Give back the listing underneath, unchanged and complete.
>>>>>
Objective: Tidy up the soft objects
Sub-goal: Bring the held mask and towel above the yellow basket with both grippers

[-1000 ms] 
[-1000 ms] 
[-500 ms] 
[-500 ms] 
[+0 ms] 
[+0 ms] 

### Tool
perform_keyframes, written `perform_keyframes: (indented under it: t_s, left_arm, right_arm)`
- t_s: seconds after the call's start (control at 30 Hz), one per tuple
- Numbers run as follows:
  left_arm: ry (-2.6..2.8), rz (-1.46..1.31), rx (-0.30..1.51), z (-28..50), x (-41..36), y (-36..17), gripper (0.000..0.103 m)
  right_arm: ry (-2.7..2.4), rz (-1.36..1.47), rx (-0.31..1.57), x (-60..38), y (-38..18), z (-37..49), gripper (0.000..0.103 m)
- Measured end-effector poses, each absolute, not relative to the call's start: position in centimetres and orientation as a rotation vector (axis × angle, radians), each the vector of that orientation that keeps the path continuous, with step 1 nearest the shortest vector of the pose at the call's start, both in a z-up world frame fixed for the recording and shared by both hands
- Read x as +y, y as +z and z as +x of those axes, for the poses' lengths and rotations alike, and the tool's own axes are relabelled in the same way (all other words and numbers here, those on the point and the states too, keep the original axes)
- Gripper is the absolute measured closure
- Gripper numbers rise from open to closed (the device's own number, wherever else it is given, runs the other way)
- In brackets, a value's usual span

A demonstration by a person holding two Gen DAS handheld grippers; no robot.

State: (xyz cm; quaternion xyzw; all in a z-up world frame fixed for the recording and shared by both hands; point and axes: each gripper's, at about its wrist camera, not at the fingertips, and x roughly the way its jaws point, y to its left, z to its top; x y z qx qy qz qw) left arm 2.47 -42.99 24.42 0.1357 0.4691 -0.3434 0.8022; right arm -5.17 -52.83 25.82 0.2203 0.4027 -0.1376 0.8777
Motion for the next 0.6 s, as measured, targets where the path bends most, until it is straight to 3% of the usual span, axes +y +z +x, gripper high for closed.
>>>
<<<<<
Solution for this problem:
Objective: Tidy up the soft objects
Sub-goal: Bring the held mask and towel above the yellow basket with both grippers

[-1000 ms] 
[-1000 ms] 
[-500 ms] 
[-500 ms] 
[+0 ms] 
[+0 ms] 

### Tool
perform_keyframes, written `perform_keyframes: (indented under it: t_s, left_arm, right_arm)`
- t_s: seconds after the call's start (control at 30 Hz), one per tuple
- Numbers run as follows:
  left_arm: ry (-2.6..2.8), rz (-1.46..1.31), rx (-0.30..1.51), z (-28..50), x (-41..36), y (-36..17), gripper (0.000..0.103 m)
  right_arm: ry (-2.7..2.4), rz (-1.36..1.47), rx (-0.31..1.57), x (-60..38), y (-38..18), z (-37..49), gripper (0.000..0.103 m)
- Measured end-effector poses, each absolute, not relative to the call's start: position in centimetres and orientation as a rotation vector (axis × angle, radians), each the vector of that orientation that keeps the path continuous, with step 1 nearest the shortest vector of the pose at the call's start, both in a z-up world frame fixed for the recording and shared by both hands
- Read x as +y, y as +z and z as +x of those axes, for the poses' lengths and rotations alike, and the tool's own axes are relabelled in the same way (all other words and numbers here, those on the point and the states too, keep the original axes)
- Gripper is the absolute measured closure
- Gripper numbers rise from open to closed (the device's own number, wherever else it is given, runs the other way)
- In brackets, a value's usual span

A demonstration by a person holding two Gen DAS handheld grippers; no robot.

State: (xyz cm; quaternion xyzw; all in a z-up world frame fixed for the recording and shared by both hands; point and axes: each gripper's, at about its wrist camera, not at the fingertips, and x roughly the way its jaws point, y to its left, z to its top; x y z qx qy qz qw) left arm 2.47 -42.99 24.42 0.1357 0.4691 -0.3434 0.8022; right arm -5.17 -52.83 25.82 0.2203 0.4027 -0.1376 0.8777
Motion for the next 0.6 s, as measured, targets where the path bends most, until it is straight to 3% of the usual span, axes +y +z +x, gripper high for closed.
>>>

Here the exercise is finished.